*Activity*. Your copy of the data should match it exactly, leaving out only the pictures.

*Records for the task*.
════
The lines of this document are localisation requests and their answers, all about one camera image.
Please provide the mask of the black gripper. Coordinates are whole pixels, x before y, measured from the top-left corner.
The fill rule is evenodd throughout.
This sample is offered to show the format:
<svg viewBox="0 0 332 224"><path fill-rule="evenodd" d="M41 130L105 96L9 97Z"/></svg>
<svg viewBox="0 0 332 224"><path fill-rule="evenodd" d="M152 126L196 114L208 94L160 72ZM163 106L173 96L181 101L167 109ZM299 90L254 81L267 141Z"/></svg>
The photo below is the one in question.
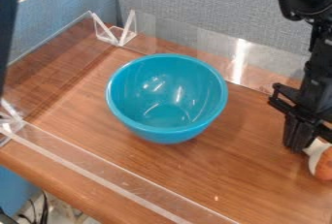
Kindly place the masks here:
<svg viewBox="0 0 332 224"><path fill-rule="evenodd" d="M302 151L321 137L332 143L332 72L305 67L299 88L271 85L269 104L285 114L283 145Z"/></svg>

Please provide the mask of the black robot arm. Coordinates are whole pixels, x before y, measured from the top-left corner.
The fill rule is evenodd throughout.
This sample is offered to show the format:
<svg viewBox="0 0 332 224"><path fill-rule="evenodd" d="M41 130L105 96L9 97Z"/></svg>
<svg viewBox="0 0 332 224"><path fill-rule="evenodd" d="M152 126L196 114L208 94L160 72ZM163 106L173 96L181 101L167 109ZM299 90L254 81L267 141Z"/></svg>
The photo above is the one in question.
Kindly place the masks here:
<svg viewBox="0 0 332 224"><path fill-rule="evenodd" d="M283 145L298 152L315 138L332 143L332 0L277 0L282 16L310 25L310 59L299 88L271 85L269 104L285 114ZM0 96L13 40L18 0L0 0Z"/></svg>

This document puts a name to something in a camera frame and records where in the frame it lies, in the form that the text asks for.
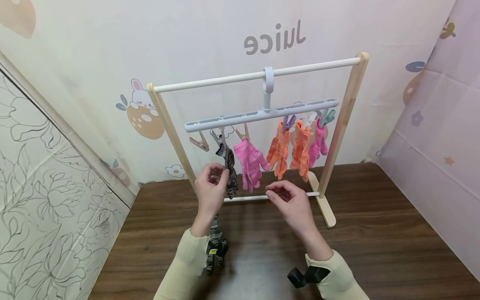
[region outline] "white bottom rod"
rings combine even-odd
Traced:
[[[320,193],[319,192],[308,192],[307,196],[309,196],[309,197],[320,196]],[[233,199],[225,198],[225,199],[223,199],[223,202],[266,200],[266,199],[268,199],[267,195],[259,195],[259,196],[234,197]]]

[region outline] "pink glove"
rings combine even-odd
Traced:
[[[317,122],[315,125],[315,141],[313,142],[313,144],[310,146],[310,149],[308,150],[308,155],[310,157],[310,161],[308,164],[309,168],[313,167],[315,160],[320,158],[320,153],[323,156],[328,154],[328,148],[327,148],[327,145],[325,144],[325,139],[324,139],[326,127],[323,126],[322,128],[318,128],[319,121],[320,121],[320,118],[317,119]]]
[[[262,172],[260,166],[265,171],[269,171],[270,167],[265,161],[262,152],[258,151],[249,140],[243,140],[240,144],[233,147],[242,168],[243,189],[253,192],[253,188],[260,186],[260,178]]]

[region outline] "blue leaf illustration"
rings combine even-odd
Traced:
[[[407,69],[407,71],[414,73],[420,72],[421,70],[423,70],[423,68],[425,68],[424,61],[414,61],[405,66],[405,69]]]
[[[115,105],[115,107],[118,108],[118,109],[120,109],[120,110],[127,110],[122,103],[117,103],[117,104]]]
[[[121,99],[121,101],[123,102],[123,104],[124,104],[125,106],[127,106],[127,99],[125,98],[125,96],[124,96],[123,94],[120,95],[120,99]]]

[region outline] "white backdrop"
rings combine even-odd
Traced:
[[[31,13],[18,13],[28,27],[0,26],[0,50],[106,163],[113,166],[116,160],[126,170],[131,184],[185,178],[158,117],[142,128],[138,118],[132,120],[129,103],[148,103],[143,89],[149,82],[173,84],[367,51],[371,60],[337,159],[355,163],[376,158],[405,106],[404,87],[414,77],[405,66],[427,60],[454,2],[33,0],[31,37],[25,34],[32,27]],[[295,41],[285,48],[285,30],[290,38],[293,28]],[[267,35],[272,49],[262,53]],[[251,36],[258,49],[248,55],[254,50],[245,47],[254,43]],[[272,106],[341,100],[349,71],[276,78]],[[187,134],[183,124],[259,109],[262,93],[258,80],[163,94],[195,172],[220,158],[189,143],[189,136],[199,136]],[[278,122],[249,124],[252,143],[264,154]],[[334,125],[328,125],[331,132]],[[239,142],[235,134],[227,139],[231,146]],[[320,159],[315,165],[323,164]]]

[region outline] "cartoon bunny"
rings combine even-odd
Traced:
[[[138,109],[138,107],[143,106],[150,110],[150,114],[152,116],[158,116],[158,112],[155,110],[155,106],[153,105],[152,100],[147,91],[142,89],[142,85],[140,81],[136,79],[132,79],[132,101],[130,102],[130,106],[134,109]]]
════
*Output of the task*.
The lines of this document are localisation requests and their answers, all about one camera image.
Please provide the mask of the black gripper. Coordinates are whole pixels, x before y, measured from the top-left corner.
The fill rule is evenodd throughout.
This sample is offered to show the format:
<svg viewBox="0 0 332 224"><path fill-rule="evenodd" d="M41 130L105 96L9 97Z"/></svg>
<svg viewBox="0 0 332 224"><path fill-rule="evenodd" d="M152 126L196 114L208 94L160 72ZM163 106L173 96L181 101L167 109ZM299 90L254 81L267 141Z"/></svg>
The photo below is the one in question.
Kindly place the masks here:
<svg viewBox="0 0 332 224"><path fill-rule="evenodd" d="M302 151L321 137L332 143L332 72L305 67L299 88L271 85L269 104L285 114L283 145Z"/></svg>

Please provide the mask of the black robot arm. Coordinates are whole pixels, x before y, measured from the top-left corner.
The fill rule is evenodd throughout.
This sample is offered to show the format:
<svg viewBox="0 0 332 224"><path fill-rule="evenodd" d="M41 130L105 96L9 97Z"/></svg>
<svg viewBox="0 0 332 224"><path fill-rule="evenodd" d="M152 126L196 114L208 94L160 72ZM163 106L173 96L181 101L167 109ZM299 90L254 81L267 141Z"/></svg>
The photo above is the one in question.
Kindly place the masks here:
<svg viewBox="0 0 332 224"><path fill-rule="evenodd" d="M283 145L298 152L315 138L332 143L332 0L277 0L282 16L310 25L310 59L299 88L271 85L269 104L285 114ZM0 96L13 40L18 0L0 0Z"/></svg>

This document puts a name to something in a camera frame and records where in the frame it lies, in the form that the text asks for.
[region outline] "white bottom rod"
rings combine even-odd
Traced:
[[[320,193],[319,192],[308,192],[307,196],[309,196],[309,197],[320,196]],[[233,199],[225,198],[225,199],[223,199],[223,202],[266,200],[266,199],[268,199],[267,195],[259,195],[259,196],[234,197]]]

[region outline] "pink glove"
rings combine even-odd
Traced:
[[[317,122],[315,125],[315,141],[313,142],[313,144],[310,146],[310,149],[308,150],[308,155],[310,157],[310,161],[308,164],[309,168],[313,167],[315,160],[320,158],[320,153],[323,156],[328,154],[328,148],[327,148],[327,145],[325,144],[325,139],[324,139],[326,127],[323,126],[322,128],[318,128],[319,121],[320,121],[320,118],[317,119]]]
[[[262,172],[260,166],[265,171],[269,171],[270,167],[265,161],[262,152],[258,151],[249,140],[243,140],[240,144],[233,147],[242,168],[243,189],[253,192],[253,188],[260,186],[260,178]]]

[region outline] "blue leaf illustration"
rings combine even-odd
Traced:
[[[407,69],[407,71],[414,73],[420,72],[421,70],[423,70],[423,68],[425,68],[424,61],[414,61],[405,66],[405,69]]]
[[[115,105],[115,107],[118,108],[118,109],[120,109],[120,110],[127,110],[122,103],[117,103],[117,104]]]
[[[121,99],[121,101],[123,102],[123,104],[124,104],[125,106],[127,106],[127,99],[125,98],[125,96],[124,96],[123,94],[120,95],[120,99]]]

[region outline] "white backdrop"
rings combine even-odd
Traced:
[[[31,13],[18,13],[28,27],[0,26],[0,50],[106,163],[113,166],[116,160],[126,170],[131,184],[185,178],[158,117],[142,128],[138,118],[132,120],[129,103],[148,103],[143,89],[149,82],[173,84],[367,51],[371,60],[337,159],[355,163],[376,158],[405,106],[404,87],[414,77],[405,66],[427,60],[454,2],[33,0],[31,37],[25,34],[32,27]],[[295,41],[285,48],[285,30],[290,38],[293,28]],[[267,35],[272,49],[262,53]],[[251,36],[258,49],[248,55],[254,50],[245,47],[254,43]],[[272,106],[341,100],[349,71],[276,78]],[[187,134],[183,124],[259,109],[262,93],[258,80],[163,94],[195,172],[220,158],[189,143],[189,136],[199,136]],[[278,122],[249,124],[252,143],[264,154]],[[334,125],[328,125],[331,132]],[[239,142],[235,134],[227,139],[231,146]],[[320,159],[315,165],[323,164]]]

[region outline] "cartoon bunny"
rings combine even-odd
Traced:
[[[138,109],[138,107],[143,106],[150,110],[150,114],[152,116],[158,116],[158,112],[155,110],[155,106],[153,105],[152,100],[147,91],[142,89],[142,85],[140,81],[136,79],[132,79],[132,101],[130,102],[130,106],[134,109]]]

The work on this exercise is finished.